In the specific case of the pressure-actuated unloader, pressure can be controlled to a certain extent by adjusting the tension on the spring holding the piston in the valve in place. (Remember, this is called a pressure regulating unloader).
An unloader is not an absolute, on-or-off device. Rather, it can allow a certain amount of flow to bypass the hose to the gun and return to the inlet side of the pump. The amount of by pass is set by tightening or loosening spring tension with a nut or hand grip on the end of the unloader opposite the outlet port.
This means that the flow of water to the nozzle, and consequently, the amount of pressure produced at the nozzle, can be regulated to some extent by adjusting a pressure-actuated unloader.
However, it is important to remember that the unloader is not always primarily a pressure-regulating device. That is, you can but do not generally, control the amount of pressure produced at the nozzle by tightening or loosening the unloader.
Pressure can best be controlled by changing the nozzle to a larger orifice size (less pressure) or a smaller orifice (more pressure). This is a matter of some disagreement in the industry since some operators, and others have long used unloaders as a handy way to increase pressure.
What generally happens is that the operator notices a decrease in pressure at the nozzle. Under normal circumstances this is a sign of nozzle wear and means the nozzle should be replaced.
However, a quick fix can be to simply tighten the adjusting nut on the unloader to decrease the amount of water in bypass. But if no water is being diverted from the nozzle, then there is no way for pressure to increase and the whole exercise is futile.
Some unloaders manufactured today have a small hand grip for unloader adjustment instead of the nut. In the case of at least one manufacturer this hand grip not only makes adjustments which can be made on the unloader.
To most manufacturers of unloaders, the ability to adjust spring tension is simply a fine-tuning feature and the use of a set screw is representative of that approach.
Safety is the reason most often cited by engineers in opposing the use of the unloader as a pressure controller. An unloader valve under maximum spring tension may require up to twice the pressure to go into bypass mode as a properly set valve.

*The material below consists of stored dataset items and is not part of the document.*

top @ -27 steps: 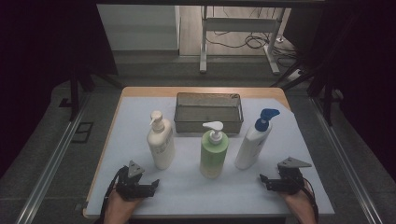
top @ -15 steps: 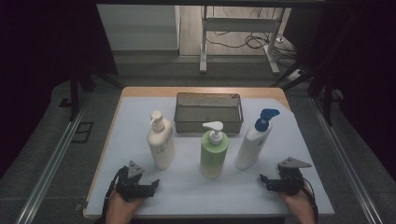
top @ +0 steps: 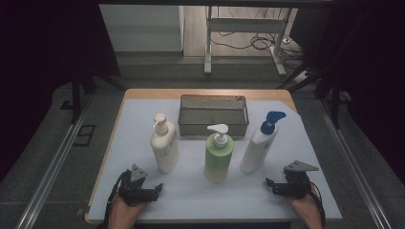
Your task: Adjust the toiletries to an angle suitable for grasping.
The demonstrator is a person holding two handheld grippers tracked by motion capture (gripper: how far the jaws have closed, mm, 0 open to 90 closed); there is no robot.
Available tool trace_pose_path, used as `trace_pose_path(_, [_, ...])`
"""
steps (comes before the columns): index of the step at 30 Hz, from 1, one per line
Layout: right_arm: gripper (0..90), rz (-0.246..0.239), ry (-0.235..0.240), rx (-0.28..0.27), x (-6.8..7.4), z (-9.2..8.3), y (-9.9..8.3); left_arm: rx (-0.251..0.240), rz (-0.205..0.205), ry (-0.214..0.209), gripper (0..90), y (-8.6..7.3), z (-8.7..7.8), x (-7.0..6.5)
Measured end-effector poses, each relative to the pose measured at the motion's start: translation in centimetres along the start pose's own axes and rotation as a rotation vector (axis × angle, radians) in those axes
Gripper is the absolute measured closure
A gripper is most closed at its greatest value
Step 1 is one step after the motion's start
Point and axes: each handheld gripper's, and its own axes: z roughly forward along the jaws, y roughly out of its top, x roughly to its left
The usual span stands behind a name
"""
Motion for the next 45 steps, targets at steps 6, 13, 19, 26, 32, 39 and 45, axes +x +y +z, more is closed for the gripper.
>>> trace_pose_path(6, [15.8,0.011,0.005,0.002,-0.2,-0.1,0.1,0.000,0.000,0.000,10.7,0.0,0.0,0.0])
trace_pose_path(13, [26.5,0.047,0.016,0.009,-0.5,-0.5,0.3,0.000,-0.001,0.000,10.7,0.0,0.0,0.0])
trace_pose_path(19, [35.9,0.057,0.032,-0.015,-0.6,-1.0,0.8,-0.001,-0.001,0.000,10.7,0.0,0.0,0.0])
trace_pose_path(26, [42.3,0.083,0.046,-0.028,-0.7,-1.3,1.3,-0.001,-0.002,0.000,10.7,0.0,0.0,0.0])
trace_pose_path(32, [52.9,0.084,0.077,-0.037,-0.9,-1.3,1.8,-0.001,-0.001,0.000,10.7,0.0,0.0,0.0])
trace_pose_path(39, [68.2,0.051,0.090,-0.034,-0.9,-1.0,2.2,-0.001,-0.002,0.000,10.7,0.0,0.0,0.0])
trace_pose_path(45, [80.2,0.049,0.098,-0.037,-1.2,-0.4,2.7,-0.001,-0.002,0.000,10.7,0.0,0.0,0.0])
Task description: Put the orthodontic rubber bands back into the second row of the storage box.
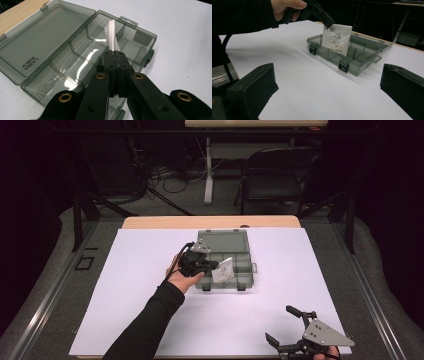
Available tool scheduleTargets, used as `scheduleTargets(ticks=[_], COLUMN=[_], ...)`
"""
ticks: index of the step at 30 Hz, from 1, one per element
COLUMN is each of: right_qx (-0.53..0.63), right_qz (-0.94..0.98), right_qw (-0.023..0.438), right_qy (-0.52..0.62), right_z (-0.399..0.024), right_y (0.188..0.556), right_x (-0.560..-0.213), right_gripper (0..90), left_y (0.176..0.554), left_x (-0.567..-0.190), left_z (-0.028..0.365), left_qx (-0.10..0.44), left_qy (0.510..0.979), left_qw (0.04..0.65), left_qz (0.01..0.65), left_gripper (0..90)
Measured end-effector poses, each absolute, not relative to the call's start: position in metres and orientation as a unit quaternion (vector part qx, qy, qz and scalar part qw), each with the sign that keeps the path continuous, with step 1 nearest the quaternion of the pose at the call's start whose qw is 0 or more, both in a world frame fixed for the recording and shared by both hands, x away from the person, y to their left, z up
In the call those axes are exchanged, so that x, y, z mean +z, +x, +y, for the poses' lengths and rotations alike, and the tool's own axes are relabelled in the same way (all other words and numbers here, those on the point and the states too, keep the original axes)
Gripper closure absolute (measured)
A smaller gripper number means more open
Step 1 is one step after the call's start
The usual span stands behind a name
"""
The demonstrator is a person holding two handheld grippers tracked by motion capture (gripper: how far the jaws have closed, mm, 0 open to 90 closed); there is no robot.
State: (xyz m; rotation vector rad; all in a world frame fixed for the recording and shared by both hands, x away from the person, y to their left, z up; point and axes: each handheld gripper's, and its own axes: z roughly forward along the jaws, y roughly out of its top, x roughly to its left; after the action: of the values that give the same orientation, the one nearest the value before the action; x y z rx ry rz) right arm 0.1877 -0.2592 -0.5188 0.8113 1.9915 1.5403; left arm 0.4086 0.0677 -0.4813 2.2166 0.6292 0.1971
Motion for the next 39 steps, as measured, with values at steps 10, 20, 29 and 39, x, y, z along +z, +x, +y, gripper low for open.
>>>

This can become critical in a situation where a machine designed for 2000 psi is subjected to up to an additional 2000 psi pressure spike before entering bypass mode.
Although most pressure-containing components used in the industry conform roughly to Society of Automobile Engineers’ standards for hydraulic components, or, in other words, have a burst pressure four times rated operating pressure, an operator cannot be guaranteed the machine he is working with conforms to those totally voluntary standards.
In fact, the gun is one of the components which is not necessarily designed with a four-to-one safety factor and guns have been known to burst at less than double rated pressure.
Some components manufacturers recommend always having a little water in by pass if only to cushion the valve seat. Without some circulation the ball is slammed into the valve seat and more rapid wear results.
Additionally, by pass flow can compensate for nozzle wear. As the nozzle orifice erodes, water is diverted from by pass to the gun and operating pressure is maintained.